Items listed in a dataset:
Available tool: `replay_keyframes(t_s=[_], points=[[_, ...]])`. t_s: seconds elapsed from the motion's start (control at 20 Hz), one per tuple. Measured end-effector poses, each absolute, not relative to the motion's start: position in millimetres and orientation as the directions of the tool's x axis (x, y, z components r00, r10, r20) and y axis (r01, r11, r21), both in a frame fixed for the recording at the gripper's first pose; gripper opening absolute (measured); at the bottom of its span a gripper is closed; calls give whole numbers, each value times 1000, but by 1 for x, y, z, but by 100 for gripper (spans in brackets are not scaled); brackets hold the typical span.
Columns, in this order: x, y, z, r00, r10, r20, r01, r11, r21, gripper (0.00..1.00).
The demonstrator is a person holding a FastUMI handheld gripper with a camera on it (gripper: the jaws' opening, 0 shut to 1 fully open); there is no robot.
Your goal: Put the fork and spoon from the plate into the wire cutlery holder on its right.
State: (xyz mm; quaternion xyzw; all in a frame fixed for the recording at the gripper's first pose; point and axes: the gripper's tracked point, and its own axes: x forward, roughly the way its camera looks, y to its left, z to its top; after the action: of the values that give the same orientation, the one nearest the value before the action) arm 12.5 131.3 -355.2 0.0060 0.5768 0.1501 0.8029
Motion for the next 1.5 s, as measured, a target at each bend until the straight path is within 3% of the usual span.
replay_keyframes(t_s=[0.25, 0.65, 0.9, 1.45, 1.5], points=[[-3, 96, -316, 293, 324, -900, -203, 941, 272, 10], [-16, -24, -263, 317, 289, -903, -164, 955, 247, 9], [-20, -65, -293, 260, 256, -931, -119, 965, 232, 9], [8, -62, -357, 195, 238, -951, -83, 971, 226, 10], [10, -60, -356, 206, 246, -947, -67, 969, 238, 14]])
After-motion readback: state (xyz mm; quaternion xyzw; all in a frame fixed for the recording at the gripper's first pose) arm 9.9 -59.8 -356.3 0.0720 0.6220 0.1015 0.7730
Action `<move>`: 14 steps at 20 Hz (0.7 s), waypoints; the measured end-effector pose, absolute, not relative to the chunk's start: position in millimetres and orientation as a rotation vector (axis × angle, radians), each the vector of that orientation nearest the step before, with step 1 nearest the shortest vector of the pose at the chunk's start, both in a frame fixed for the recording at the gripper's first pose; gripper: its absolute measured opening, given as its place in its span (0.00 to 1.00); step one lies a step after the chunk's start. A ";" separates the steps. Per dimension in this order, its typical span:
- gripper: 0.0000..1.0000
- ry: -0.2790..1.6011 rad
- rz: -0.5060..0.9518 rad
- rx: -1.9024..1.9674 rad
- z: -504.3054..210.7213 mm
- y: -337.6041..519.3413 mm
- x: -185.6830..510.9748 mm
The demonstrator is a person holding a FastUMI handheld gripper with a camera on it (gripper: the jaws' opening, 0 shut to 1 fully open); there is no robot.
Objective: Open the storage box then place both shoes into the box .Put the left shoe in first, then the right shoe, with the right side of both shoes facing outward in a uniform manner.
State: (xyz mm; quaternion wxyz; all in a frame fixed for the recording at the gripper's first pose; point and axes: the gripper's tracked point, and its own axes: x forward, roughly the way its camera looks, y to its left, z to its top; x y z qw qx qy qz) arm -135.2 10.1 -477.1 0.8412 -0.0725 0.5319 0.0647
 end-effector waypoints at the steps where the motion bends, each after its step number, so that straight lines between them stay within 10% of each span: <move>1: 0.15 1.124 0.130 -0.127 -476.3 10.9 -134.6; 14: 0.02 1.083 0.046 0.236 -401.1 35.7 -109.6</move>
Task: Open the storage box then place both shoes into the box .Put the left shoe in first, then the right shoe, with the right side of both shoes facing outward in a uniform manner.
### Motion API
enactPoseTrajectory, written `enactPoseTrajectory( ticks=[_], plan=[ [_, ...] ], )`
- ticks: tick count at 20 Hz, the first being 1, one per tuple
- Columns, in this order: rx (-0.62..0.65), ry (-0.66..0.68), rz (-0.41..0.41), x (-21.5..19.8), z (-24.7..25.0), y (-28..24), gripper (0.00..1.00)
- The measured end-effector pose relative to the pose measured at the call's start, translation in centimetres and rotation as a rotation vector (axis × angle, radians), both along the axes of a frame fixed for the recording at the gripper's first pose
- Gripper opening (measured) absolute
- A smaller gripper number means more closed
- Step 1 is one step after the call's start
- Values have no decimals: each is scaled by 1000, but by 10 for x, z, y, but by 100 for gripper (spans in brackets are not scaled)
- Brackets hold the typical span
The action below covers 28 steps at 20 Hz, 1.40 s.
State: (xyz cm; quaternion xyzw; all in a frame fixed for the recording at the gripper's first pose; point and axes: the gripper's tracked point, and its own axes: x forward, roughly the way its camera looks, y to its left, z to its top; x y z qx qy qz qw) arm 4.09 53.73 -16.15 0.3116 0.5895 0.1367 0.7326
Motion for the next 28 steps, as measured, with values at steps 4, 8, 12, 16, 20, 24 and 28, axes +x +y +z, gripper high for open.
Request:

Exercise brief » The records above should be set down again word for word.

Answer box »
Available tool: `replay_keyframes(t_s=[_], points=[[_, ...]])`. t_s: seconds elapsed from the motion's start (control at 20 Hz), one per tuple. Measured end-effector poses, each absolute, not relative to the motion's start: position in millimetres and orientation as the directions of the tool's x axis (x, y, z components r00, r10, r20) and y axis (r01, r11, r21), both in a frame fixed for the recording at the gripper's first pose; gripper opening absolute (measured); at the bottom of its span a gripper is closed; calls give whole numbers, each value times 1000, but by 1 for x, y, z, but by 100 for gripper (spans in brackets are not scaled); brackets hold the typical span.
Columns, in this order: x, y, z, r00, r10, r20, r01, r11, r21, gripper (0.00..1.00).
The demonstrator is a person holding a FastUMI handheld gripper with a camera on it (gripper: the jaws' opening, 0 shut to 1 fully open); there is no robot.
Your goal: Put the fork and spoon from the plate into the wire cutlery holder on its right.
State: (xyz mm; quaternion xyzw; all in a frame fixed for the recording at the gripper's first pose; point and axes: the gripper's tracked point, and its own axes: x forward, roughly the way its camera looks, y to its left, z to its top; after the action: of the values that give the same orientation, the one nearest the value before the action) arm 12.5 131.3 -355.2 0.0060 0.5768 0.1501 0.8029
Motion for the next 1.5 s, as measured, a target at each bend until the straight path is within 3% of the usual span.
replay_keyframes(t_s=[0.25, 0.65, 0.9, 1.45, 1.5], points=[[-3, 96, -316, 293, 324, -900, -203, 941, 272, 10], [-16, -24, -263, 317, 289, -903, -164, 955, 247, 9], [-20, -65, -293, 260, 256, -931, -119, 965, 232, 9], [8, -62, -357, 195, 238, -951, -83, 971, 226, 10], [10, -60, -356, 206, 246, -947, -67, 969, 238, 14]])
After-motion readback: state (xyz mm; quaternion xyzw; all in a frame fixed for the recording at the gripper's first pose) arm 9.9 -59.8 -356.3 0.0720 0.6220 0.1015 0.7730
Action `<move>`: 14 steps at 20 Hz (0.7 s), waypoints; the measured end-effector pose, absolute, not relative to the chunk's start: position in millimetres and orientation as a rotation vector (axis × angle, radians), each the vector of that orientation nearest the step before, with step 1 nearest the shortest vector of the pose at the chunk's start, both in a frame fixed for the recording at the gripper's first pose; gripper: its absolute measured opening, given as its place in its span (0.00 to 1.00); step one lies a step after the chunk's start. A ";" separates the steps. Per dimension in this order, its typical span:
- gripper: 0.0000..1.0000
- ry: -0.2790..1.6011 rad
- rz: -0.5060..0.9518 rad
- rx: -1.9024..1.9674 rad
- z: -504.3054..210.7213 mm
- y: -337.6041..519.3413 mm
- x: -185.6830..510.9748 mm
The demonstrator is a person holding a FastUMI handheld gripper with a camera on it (gripper: the jaws' opening, 0 shut to 1 fully open); there is no robot.
Objective: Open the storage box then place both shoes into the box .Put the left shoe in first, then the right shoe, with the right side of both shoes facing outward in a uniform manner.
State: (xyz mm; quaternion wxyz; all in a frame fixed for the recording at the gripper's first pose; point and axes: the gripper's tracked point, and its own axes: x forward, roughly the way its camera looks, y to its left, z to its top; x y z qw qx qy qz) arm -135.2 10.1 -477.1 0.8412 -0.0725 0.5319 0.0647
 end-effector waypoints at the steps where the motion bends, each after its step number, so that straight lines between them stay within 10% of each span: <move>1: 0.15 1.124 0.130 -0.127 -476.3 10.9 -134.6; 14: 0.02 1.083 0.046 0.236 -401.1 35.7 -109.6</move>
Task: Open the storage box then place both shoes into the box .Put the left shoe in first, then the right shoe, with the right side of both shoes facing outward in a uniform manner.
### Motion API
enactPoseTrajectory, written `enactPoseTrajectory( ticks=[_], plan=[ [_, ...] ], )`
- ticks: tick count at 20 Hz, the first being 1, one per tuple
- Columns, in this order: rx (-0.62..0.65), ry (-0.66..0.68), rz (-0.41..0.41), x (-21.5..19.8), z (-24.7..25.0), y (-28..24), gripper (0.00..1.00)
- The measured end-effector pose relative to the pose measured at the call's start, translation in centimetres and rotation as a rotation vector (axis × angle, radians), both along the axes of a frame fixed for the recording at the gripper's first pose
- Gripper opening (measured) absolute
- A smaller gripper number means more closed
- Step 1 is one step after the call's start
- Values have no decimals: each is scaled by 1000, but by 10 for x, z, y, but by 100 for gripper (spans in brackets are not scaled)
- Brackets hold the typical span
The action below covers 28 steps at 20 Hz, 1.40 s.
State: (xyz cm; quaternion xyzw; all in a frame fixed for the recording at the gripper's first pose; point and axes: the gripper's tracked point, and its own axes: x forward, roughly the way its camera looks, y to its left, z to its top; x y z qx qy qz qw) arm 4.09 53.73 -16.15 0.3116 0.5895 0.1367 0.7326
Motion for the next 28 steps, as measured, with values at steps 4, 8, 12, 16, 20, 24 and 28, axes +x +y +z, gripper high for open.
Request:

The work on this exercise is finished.